Mark Howison

I'm a software engineer and data scientist specializing in Artificial Intelligence (AI) and Machine Learning (ML).

Currently, I work at Amazon as a Senior Applied Scientist improving the employee experience (all opinions here are my own). As an engineer and tech leader, I have a portfolio of data-driven solutions I've delivered in the public sector. As a scientist, I have over 50 peer-reviewed publications. I received my M.S. in Computer Science from UC Berkeley and am an AWS Certified AI Practitioner.

Portfolio //

Public Policy

Measuring the labor market with AI. Job postings contain rich information on the labor market but are challenging to analyze because of the variation in how they are written. I developed a Generative AI solution to extract structured information from job postings and measure trends in skills demand, pay, benefits, remote work, and more.
Connecting workers to new careers. Navigating the changing labor market is challenging for job seekers. I was the science and engineering director for a career recommendation product, deployed with 5 state governments, that helps job seekers learn more about in-demand careers that match their skills and could boost their earnings.
Delivering public benefits, faster and cheaper. I led the rapid deployment of Rhode Island's emergency unemployment assistance system during the COVID-19 economic shutdown. My team launched this system in just 10 days after the US CARES Act passed. It accepted over 450,000 applications for benefits and saved the state an estimated $502,000 through automation.
Unlocking data for policy innovation. Governments have valuable data that can help them design more effective and efficient programs, but those data are often siloed across agencies and difficult to use. I led a data science team that integrated over 800 data sets from Rhode Island government agencies into an anonymized and secure database that delivered 75 policy insights.
Navigating college applications. Many talented students from low-income households struggle to attend college because of the challenging application process. I served as the technnology director for Rhode2College, an ed-tech program to help low-income students in Rhode Island meet key milestones on their path to college through behavioral nudges and a AI chatbot.
Open data for public safety. Surveys show that trust in law enforcement is at a record low. Most communities lack the data they need to measure safety in their neighborhoods. I served as the lead scientist for Data for Community Trust, a pilot to help communities and law enforcement work together on safety issues through open data and dashboards.

Public Health

Preventing opioid use disorder. As many as 80% of those suffering with an opioid use disorder had a legitimate opioid prescription from a doctor before they were diagnosed. I developed a predictive model for detecting the risk of opioid use disorder before a doctor writes the first perscription.
Monitoring COVID-19 variants. As the COVID-19 pandemic unfolded, public health officials needed better intelligence on how new variants of the virus were spreading. I developed the bioinformatics pipeline used to monitor the emergence of COVID-19 variants in Rhode Island.
Disrupting HIV transmission. The actual transmission of HIV is unknown, but gene sequencing of new infections can reveal patterns of transmission.
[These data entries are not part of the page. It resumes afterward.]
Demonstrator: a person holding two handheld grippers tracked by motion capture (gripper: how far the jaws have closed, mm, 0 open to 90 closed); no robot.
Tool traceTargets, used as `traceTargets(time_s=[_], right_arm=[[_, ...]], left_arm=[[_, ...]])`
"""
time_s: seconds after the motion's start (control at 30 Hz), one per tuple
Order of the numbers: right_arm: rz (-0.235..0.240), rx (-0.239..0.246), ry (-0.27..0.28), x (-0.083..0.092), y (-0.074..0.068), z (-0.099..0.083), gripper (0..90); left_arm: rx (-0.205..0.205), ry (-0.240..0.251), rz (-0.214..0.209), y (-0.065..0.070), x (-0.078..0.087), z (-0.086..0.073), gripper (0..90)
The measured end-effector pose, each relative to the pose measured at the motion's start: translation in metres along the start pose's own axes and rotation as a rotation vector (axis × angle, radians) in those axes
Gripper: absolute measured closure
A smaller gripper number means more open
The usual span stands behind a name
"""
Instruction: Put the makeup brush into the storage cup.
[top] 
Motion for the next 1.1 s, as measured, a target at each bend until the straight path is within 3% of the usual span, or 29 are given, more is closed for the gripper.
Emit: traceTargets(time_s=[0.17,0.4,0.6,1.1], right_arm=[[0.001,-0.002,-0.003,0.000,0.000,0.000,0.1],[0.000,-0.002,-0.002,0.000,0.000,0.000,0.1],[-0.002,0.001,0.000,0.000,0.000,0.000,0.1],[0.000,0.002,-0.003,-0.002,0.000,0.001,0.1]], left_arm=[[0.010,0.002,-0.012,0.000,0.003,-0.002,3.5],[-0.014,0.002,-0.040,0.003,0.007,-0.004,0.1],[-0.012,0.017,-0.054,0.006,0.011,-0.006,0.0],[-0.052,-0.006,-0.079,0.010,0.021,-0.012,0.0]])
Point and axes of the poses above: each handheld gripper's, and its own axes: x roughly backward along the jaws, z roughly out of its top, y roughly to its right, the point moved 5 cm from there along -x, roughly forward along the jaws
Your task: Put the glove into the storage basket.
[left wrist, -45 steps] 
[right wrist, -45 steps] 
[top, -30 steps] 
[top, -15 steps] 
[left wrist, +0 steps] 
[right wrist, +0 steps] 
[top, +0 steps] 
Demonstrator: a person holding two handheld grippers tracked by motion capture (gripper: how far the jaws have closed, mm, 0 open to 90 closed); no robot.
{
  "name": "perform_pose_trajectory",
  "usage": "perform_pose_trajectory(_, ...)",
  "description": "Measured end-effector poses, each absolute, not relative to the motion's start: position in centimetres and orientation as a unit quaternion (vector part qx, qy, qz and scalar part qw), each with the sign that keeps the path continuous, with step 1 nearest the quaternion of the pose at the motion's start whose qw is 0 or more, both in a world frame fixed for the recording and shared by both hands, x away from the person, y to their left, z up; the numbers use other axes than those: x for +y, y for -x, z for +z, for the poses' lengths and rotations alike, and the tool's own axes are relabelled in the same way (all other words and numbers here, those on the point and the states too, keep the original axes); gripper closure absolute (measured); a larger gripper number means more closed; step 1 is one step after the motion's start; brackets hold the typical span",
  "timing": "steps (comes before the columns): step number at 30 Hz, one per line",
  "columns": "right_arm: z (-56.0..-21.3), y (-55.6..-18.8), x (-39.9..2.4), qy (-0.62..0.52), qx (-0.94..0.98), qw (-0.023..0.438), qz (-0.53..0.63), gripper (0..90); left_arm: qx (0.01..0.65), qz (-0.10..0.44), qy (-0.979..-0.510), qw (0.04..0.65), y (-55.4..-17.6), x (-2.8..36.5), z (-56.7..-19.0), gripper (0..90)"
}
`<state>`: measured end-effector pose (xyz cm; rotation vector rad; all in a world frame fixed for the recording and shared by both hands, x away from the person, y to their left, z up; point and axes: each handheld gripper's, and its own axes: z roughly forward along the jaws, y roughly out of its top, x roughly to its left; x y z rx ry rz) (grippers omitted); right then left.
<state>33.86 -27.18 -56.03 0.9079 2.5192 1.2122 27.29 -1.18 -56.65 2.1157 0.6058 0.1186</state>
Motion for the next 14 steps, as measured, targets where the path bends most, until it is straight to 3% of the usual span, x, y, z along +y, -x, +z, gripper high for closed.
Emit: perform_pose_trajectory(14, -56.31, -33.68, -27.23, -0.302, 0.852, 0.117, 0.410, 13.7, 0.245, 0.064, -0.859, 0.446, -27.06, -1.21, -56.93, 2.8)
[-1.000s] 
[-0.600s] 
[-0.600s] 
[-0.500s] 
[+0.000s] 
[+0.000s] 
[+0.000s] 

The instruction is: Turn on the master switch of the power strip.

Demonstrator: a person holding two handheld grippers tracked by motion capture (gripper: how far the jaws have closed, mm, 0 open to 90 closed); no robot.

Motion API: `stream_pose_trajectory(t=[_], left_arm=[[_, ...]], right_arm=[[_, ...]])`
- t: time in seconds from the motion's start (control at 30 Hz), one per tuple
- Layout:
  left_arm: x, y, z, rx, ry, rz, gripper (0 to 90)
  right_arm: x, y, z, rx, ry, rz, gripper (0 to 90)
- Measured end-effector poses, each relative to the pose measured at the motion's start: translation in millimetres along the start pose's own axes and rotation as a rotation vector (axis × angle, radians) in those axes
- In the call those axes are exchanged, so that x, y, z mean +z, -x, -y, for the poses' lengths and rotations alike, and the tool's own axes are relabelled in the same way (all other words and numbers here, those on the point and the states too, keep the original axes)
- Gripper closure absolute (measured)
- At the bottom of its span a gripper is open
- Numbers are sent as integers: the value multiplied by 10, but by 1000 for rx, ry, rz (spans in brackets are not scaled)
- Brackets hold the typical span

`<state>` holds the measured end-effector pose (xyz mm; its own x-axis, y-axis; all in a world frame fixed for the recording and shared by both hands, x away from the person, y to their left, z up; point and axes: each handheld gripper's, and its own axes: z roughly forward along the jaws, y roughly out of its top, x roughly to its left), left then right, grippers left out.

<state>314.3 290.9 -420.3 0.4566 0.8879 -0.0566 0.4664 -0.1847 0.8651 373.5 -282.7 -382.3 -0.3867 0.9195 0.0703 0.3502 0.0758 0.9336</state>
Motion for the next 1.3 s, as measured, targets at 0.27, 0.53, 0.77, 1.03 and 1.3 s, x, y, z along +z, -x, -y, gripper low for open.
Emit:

I served as the lead bioinformatician on an NIH-funded project to disrupt HIV transmission using those patterns.
Improving treatment for HIV. Gene sequencing can monitor HIV infections with high precision to personalize drug therapies. I created methods for measuring HIV drug resistance and collaborated with an international group of scientists to recommend standards for clinical applications.

Data & Technology

Data wrangling. Data in the real world can be messy. I have experience with a variety of techniques for obtaining and cleaning data, including: computer vision to extract industrial land use from printed directories, natural language processing to extract occupation and skills from millions of job postings, and mining the Internet Archive to reconstruct the FDA's drug code directory.
Securing data for research. Researchers in the social sciences often need to analyze sensitive data. I was the technical architect for a secure computing environment at Brown University that served over 150 researchers across 17 labs and centers in fields such as public policy, economics, public health, and biomedical informatics. Then I extended it to a secure cloud-based architecture.
Scalable computing. I have strong foundations in distributed systems, parallel programming, profiling and optimization from my work in high-performance computing. I have conducted performance studies at the petascale using the largest supercomputer in the world at the time. I have also optimized memory access on GPUs and improved I/O performance for applications in particle physics and genomics.
Reproducible analysis. Reproducibility is a cornerstone of science, but complex analyses with big data are hard for other scientists to replicate. I developed methods for tracking software versioning in scientific computing and tracking complex analyses of genomics data.

Publications //

I've published over 50 peer-reviewed scientific papers on a variety of topics, including AI/ML, cloud computing, labor economics, education, public health, bioinformatics, high-performance computing, and computer graphics. My ORCID is 0000-0002-0764-4090.


2024

Howison M, et al. 2024. Extracting Structured Labor Market Information from Job Postings with Generative AI. Digital Government: Research and Practice, in press. doi:10.1145/3674847

Kantor R, et al. 2024. Prospective Evaluation of Routine Statewide Integration of Molecular Epidemiology and Contact Tracing to Disrupt Human Immunodeficiency Virus Transmission. Open Forum Infectious Diseases 11(10): ofae599. doi:10.1093/ofid/ofae599

Howison M, Long J, Hastings JS. 2024. Recommending Career Transitions to Job Seekers Using Earnings Estimates, Skills Similarity, and Occupational Demand. Digital Government: Research and Practice, 5(3): 31:1-31:9. doi:10.1145/3678261

Aung S, et al. Acquired Human Immunodeficiency Virus Type 1 Drug Resistance in Rhode Island, USA, 2004–2021. The Journal of Infectious Diseases, jiae344. doi:10.1093/infdis/jiae344

Howison M, Angell M, Hastings JS. 2024. Protecting Sensitive Data with Secure Data Enclaves. Digital Government: Research and Practice, 5(2): 14:1-14:11. doi:10.1145/3643686


2023

Novitsky V, et al. 2023. Added Value of Next Generation Sequencing in Characterizing the Evolution of HIV-1 Drug Resistance in Kenyan Youth. Viruses 15(7): 1416. doi:10.3390/v15071416

Dixon N, et al. 2023. Occupational models from 42 million unstructured job postings. Patterns 4(7): 100757. doi:10.1016/j.patter.2023.100757

Howison M, et al. 2023. An Automated Bioinformatics Pipeline Informing Near-Real-Time Public Health Responses to New HIV Diagnoses in a Statewide HIV Epidemic. Viruses 15(3): 737. doi:10.3390/v15030737

Novitsky V, et al. 2023. Not all clusters are equal: Dynamics of molecular HIV-1 clusters in a statewide Rhode Island epidemic. AIDS 37(3): 389-399. doi:10.1097/QAD.0000000000003426


2022

Hastings JS, Howison M. 2022. Predicting Divertible Medicaid Emergency Department Costs. Digital Government: Research and Practice 3(3): 19:1–19:19. doi:10.1145/3548692

Singh M, et al. 2022. SARS-CoV-2 Variants in Rhode Island; May 2022 Update. Rhode Island Medical Journal 105(6): 6-11.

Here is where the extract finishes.